Neoplasias nasais do cão e gato

Definição
 
A neoplasia nasal é uma proliferação descontrolada de células que pode ocorrer na cavidade nasal, ou perto dela em cães e gatos de todas as idades, sendo mais comuns a partir dos 5 anos.
As neoplasias nasais são, na sua maioria, malignas e raramente metastizam.
No cão, as mais comuns são o carcinoma de células escamosas e o adenocacinoma, seguindo-se os sarcomas (condro e osteossarcoma). No gato, o linfoma é a neoplasia nasal mais comum.
 
Sinais Clínicos
 
Quando o cão tem uma neoplasia nasal o dono pode reparar em corrimento nasal, por vezes sanguinolento, de uma ou de ambas as narinas; espirros; dispneia (alterações da respiração); distorção da face; estridor nasal (caso a neoplasia oclua uma das cavidades nasais) e, mais raramente, pode estar presente corrimento ocular.
Ao exame físico o médico veterinário pode auscultar estertores (ruídos anormais durante a respiração).
 
Diagnóstico
 
A TAC é o exame de eleição para o diagnóstico de neoplasias nasais sendo que a rinoscopia permite a obtenção de material para biópsia. No entanto a presença de uma massa não significa necessariamente uma neoplasia.
A radiografia torácica pode ser recomendada caso se detete alguma alteração dos sons pulmonares e para despiste de metástases pulmonares, embora não sejam comuns.
A biopsia e histopatologia são os únicos meios que permitem confirmar este diagnóstico. Existem vários métodos de recolha do material a ser enviado para análise, nomeadamente lavagens nasais. No caso de não ser conclusivo pode ter de se recorrer a métodos mais invasivos como a rinotomia ventral.
 
Tratamento
 
A radioterapia é o tratamento de eleição para neoplasias nasais, com um risco de recorrência de 60%.

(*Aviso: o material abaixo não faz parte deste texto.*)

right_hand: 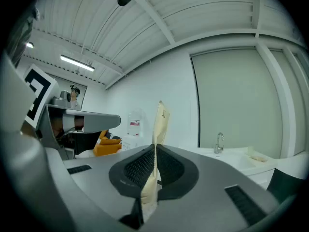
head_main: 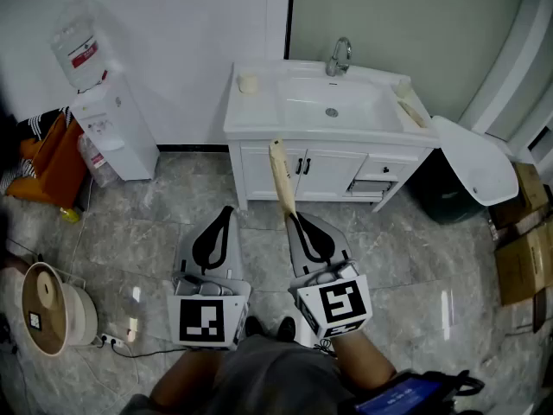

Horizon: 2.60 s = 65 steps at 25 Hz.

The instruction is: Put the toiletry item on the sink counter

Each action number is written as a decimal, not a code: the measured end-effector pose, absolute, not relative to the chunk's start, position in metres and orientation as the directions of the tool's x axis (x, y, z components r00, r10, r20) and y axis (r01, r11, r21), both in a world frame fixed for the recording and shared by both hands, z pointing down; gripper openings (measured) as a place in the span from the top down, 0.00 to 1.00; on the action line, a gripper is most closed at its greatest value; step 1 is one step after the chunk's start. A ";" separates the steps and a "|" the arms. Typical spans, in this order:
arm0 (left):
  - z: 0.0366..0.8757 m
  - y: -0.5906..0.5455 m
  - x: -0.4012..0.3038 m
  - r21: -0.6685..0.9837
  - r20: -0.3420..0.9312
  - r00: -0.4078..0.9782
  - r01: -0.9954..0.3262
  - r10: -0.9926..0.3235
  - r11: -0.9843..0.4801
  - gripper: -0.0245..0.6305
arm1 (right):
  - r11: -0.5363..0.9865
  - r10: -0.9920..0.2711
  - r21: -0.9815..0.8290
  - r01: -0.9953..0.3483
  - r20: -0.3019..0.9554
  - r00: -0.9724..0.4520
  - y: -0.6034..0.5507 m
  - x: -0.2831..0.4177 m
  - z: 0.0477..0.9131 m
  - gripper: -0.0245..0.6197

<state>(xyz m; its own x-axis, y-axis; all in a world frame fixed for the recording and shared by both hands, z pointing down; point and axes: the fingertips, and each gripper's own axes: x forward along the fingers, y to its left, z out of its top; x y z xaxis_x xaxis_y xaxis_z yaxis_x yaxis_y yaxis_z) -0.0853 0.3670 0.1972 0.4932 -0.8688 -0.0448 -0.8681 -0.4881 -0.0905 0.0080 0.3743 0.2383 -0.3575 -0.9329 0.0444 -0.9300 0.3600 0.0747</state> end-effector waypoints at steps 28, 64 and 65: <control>0.225 0.327 -0.042 -0.120 0.023 0.440 -0.890 -0.898 -0.440 0.94 | 0.347 -0.934 -0.024 -0.938 0.082 -0.348 0.330 0.078 0.267 0.93; 0.226 0.087 -0.090 -0.062 -0.030 0.526 -0.850 -0.850 -0.523 0.94 | 0.262 -0.964 0.048 -0.964 0.064 -0.259 0.110 0.030 0.250 0.93; 0.229 0.083 -0.088 -0.063 -0.027 0.527 -0.849 -0.849 -0.525 0.94 | 0.259 -0.964 0.045 -0.965 0.074 -0.256 0.107 0.032 0.253 0.93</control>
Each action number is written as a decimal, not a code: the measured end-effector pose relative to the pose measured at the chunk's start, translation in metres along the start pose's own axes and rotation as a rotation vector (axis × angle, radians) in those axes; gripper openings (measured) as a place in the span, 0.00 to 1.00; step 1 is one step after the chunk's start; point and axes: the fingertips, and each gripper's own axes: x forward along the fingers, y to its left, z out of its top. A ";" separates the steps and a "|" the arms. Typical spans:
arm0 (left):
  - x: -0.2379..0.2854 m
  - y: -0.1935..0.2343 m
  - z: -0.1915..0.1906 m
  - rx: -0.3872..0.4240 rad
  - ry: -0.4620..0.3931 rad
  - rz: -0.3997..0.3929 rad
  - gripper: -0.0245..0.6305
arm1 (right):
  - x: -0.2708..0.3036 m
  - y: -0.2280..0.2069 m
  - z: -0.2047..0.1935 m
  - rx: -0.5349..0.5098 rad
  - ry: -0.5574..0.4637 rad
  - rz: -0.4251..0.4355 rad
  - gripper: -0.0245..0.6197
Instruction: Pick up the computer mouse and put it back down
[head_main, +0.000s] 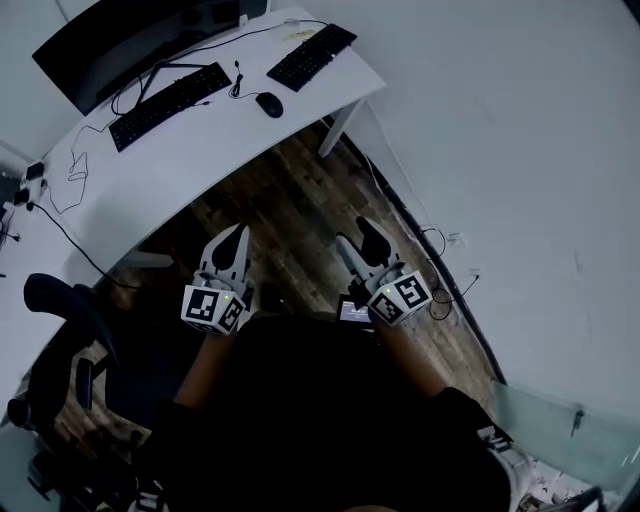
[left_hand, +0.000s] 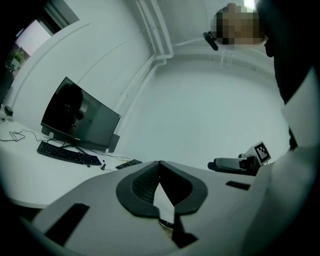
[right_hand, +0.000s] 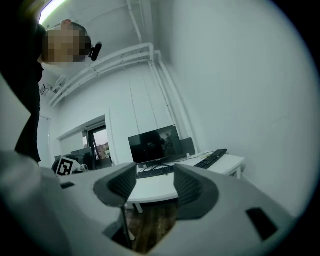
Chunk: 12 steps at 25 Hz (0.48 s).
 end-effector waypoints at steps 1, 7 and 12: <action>0.005 0.010 0.001 -0.005 0.001 0.008 0.03 | 0.011 -0.001 0.001 -0.007 0.000 0.009 0.40; 0.038 0.054 0.012 -0.031 -0.002 0.052 0.03 | 0.066 -0.019 0.004 -0.010 0.003 0.042 0.40; 0.070 0.084 0.019 -0.026 -0.007 0.083 0.03 | 0.112 -0.042 0.009 -0.022 -0.012 0.074 0.40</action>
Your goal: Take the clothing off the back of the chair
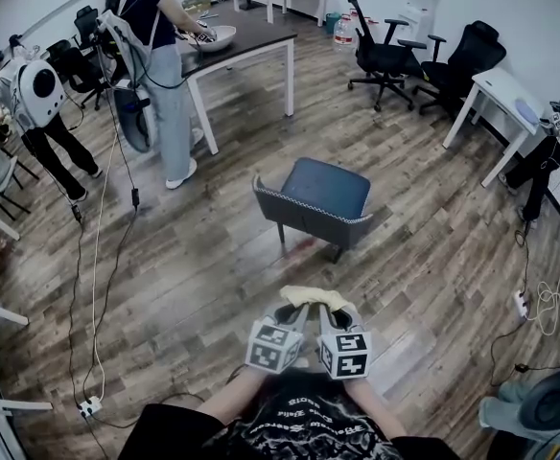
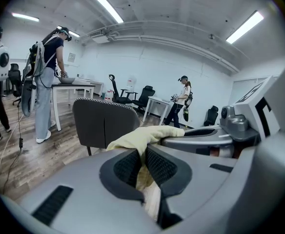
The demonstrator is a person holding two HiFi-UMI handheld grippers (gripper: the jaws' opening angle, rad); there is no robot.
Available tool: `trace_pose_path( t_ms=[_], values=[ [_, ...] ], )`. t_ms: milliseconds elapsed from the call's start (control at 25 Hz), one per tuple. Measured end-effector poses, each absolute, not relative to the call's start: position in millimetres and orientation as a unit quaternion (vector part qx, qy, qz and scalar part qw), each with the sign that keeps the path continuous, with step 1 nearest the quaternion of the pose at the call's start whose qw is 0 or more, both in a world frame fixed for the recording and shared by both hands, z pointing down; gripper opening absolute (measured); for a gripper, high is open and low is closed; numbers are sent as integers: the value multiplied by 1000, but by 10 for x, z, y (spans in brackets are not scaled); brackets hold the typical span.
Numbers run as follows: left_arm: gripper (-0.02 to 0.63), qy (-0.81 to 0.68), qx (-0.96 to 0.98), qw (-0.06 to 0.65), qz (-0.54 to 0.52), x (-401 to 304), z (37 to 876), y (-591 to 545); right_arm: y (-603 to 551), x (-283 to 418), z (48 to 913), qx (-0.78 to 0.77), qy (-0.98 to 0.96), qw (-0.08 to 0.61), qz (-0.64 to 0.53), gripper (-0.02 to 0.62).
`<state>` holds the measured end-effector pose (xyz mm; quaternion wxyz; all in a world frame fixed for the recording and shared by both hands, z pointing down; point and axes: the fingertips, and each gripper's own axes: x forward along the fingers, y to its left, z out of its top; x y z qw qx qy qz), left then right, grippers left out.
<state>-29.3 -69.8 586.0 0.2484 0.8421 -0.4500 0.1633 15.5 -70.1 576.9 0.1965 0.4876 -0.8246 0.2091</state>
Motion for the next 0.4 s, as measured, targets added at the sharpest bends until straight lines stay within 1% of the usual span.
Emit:
trace_pose_path(
  t_ms=[400],
  values=[
    [28,-450,841,254,161,-390,5941,-688,-690,55,5849,478,-828,209,208,29]
  ],
)
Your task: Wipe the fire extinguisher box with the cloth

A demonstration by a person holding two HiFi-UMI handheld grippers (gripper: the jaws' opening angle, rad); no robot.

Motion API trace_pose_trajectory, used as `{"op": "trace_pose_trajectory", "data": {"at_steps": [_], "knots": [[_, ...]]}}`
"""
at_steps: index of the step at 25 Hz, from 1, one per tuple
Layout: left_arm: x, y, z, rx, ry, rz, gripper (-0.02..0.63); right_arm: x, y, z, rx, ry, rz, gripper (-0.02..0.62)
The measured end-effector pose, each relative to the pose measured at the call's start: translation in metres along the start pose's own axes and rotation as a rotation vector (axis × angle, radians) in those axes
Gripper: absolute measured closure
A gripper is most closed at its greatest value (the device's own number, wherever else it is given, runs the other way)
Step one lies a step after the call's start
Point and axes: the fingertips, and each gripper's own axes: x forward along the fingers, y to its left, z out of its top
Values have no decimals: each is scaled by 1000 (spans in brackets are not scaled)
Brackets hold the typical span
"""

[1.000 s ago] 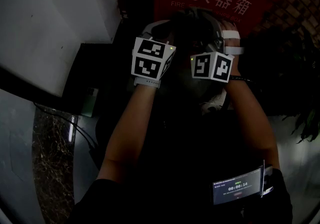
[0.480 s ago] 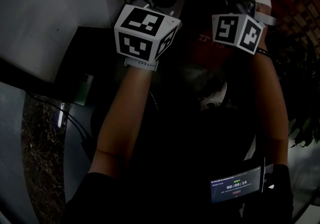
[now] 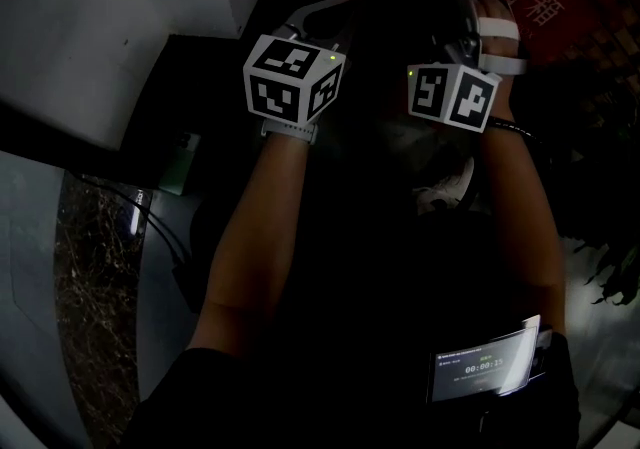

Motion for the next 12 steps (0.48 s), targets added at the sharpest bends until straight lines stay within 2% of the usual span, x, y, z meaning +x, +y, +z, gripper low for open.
{"op": "trace_pose_trajectory", "data": {"at_steps": [3,6,10,12], "knots": [[-2,6,-39,-64,56,55,603,-2,43,1,22,-2,55,555],[5,5,-72,-107,113,62,603,-6,83,-2,37,-9,100,555],[10,3,-115,-114,218,73,603,-11,112,-8,100,-7,111,555],[11,6,-127,-116,248,90,603,-12,136,-7,105,-6,155,555]]}}
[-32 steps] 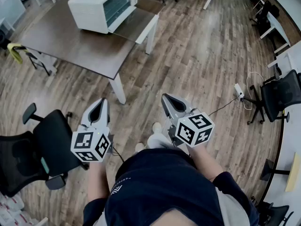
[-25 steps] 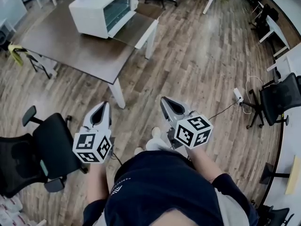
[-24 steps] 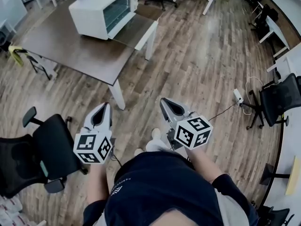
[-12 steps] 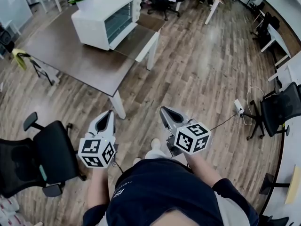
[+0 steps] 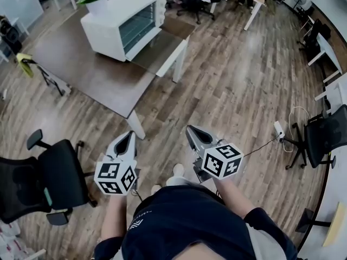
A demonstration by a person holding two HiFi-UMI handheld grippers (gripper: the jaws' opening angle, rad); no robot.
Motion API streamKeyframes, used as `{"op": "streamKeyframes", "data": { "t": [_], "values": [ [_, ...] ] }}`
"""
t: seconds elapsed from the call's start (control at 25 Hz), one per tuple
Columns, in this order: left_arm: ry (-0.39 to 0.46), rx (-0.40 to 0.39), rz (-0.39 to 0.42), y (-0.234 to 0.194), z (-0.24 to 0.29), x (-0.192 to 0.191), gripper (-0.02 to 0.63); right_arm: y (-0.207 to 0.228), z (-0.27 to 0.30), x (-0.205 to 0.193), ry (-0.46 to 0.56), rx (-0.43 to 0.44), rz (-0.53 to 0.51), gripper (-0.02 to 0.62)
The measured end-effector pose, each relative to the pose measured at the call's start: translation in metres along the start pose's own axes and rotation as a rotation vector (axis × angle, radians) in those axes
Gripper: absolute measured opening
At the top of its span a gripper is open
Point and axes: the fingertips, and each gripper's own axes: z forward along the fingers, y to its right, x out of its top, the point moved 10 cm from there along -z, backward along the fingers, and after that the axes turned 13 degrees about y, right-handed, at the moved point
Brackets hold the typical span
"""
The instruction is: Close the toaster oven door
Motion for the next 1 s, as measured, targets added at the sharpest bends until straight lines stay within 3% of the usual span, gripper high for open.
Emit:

A cirurgia não é normalmente um tratamento eficaz, com a exceção de carcinomais superficiais e craniais em gatos.
A quimioterapia ainda é objeto de estudo como opção de tratamento para este tipo de neoplasia. Num estudo científico foi possível observar a remissão do tumor em 50% dos animais, tratados com fármacos antineoplásicos como a doxorrubicina e a carboplatina associadas ao anti-inflamatório não esteróide piroxicam.